→ What the task requires
Filter the listing for lines containing "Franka".

→ Supplied information

Start of Block

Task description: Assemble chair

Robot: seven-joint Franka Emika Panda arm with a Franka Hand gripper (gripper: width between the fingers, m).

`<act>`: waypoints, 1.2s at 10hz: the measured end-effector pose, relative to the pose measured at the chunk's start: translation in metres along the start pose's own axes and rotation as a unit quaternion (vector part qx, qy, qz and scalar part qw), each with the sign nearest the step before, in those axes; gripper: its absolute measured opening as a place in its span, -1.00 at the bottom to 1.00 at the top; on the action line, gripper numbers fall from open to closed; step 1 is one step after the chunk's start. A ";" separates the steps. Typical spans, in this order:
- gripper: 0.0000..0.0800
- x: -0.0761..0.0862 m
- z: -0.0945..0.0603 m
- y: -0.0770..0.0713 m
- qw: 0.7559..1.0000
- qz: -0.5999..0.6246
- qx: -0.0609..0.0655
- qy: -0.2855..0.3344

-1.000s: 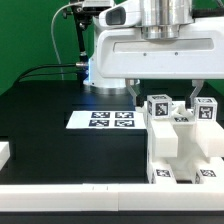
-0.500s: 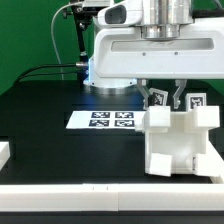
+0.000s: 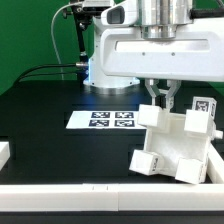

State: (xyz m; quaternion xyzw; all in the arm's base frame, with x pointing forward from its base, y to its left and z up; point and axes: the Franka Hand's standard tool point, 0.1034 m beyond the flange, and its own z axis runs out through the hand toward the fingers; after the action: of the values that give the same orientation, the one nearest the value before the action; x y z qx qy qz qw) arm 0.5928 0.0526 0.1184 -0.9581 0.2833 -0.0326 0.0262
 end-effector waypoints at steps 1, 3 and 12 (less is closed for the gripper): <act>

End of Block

→ Completed exercise
Robot: seven-joint Franka Emika Panda arm with a Franka Hand gripper (gripper: width between the fingers, m).
State: (xyz m; quaternion xyzw; all in the arm's base frame, with x pointing forward from its base, y to its left and z up; point and axes: the Franka Hand's standard tool point, 0.1034 m beyond the flange, and its own z axis runs out through the hand toward the fingers; after the action: of the values that give the same orientation, the one nearest the value before the action; x y z qx qy qz qw) arm 0.5928 0.0526 0.1184 -0.9581 0.2833 -0.0326 0.0262

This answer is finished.